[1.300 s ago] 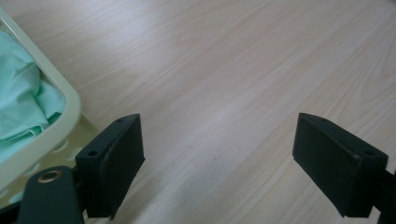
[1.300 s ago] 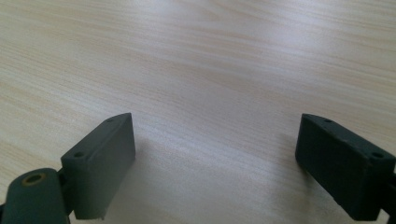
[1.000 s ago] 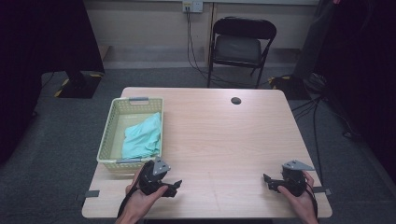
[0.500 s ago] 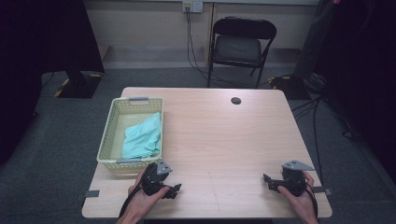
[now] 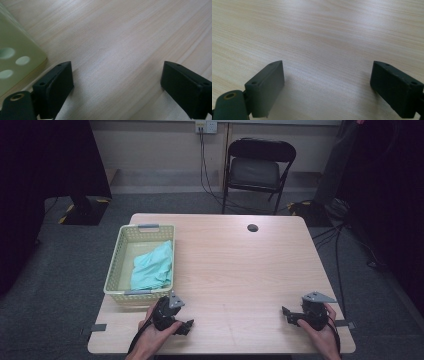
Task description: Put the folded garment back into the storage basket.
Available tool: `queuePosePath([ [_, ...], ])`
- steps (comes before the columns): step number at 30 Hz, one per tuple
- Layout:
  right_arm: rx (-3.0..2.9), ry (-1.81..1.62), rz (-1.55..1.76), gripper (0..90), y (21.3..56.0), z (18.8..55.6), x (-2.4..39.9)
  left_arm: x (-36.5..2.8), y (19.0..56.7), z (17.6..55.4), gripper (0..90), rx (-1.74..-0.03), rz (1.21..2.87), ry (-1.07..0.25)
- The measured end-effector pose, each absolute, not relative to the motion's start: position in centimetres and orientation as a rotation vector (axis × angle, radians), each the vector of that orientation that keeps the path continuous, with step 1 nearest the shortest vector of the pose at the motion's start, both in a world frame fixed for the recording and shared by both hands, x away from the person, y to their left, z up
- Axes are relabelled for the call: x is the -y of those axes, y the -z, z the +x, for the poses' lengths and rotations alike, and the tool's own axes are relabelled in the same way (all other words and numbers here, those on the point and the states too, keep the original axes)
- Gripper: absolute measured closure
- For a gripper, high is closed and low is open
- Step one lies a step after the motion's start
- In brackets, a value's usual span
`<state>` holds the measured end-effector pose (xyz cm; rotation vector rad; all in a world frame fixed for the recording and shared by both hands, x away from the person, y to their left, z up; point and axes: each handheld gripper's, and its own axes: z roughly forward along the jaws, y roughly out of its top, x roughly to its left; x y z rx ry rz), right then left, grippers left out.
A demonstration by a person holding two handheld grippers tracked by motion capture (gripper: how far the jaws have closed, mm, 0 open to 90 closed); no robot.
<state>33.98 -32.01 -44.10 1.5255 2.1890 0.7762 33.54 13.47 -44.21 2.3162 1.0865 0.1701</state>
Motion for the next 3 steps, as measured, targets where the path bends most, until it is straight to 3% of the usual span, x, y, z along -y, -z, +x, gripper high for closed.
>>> queuePosePath([
  [3, -2.189, -0.776, 1.526, 11.3, 44.10, 33.98, 32.01, -13.46, 44.40, 33.54, 6.7, -1.088, 2.304, -0.180],
])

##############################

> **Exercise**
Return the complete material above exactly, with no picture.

> **Answer for the task**
[1.300 s ago] 
[1.300 s ago] 
[1.000 s ago] 
[0.500 s ago] 
[now] 
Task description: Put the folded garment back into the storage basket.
Available tool: `queuePosePath([ [_, ...], ])`
- steps (comes before the columns): step number at 30 Hz, one per tuple
- Layout:
  right_arm: rx (-3.0..2.9), ry (-1.81..1.62), rz (-1.55..1.76), gripper (0..90), y (21.3..56.0), z (18.8..55.6), x (-2.4..39.9)
  left_arm: x (-36.5..2.8), y (19.0..56.7), z (17.6..55.4), gripper (0..90), rx (-1.74..-0.03), rz (1.21..2.87), ry (-1.07..0.25)
- The measured end-effector pose, each absolute, not relative to the motion's start: position in centimetres and orientation as a rotation vector (axis × angle, radians), each the vector of that orientation that keeps the path continuous, with step 1 nearest the shortest vector of the pose at the motion's start, both in a world frame fixed for the recording and shared by both hands, x away from the person, y to their left, z up
- Axes are relabelled for the call: x is the -y of those axes, y the -z, z the +x, for the poses' lengths and rotations alike, and the tool's own axes are relabelled in the same way (all other words and numbers here, those on the point and the states too, keep the original axes)
- Gripper: absolute measured closure
- For a gripper, high is closed and low is open
- Step one lies a step after the motion's start
- In brackets, a value's usual span
`<state>` holds the measured end-effector pose (xyz cm; rotation vector rad; all in a world frame fixed for the recording and shared by both hands, x away from the person, y to their left, z up; point and axes: each handheld gripper's, and its own axes: z roughly forward along the jaws, y roughly out of its top, x roughly to its left; x y z rx ry rz), right then left, grippers left out.
A demonstration by a person holding two handheld grippers tracked by motion capture (gripper: how far the jaws have closed, mm, 0 open to 90 closed); no robot.
<state>33.98 -32.01 -44.10 1.5255 2.1890 0.7762 33.54 13.47 -44.21 2.3162 1.0865 0.1701</state>
Motion for the next 3 steps, as measured, targets where the path bends most, until it is straight to 3% of the usual span, x, y, z along -y, -z, +x, gripper high for closed.
>>> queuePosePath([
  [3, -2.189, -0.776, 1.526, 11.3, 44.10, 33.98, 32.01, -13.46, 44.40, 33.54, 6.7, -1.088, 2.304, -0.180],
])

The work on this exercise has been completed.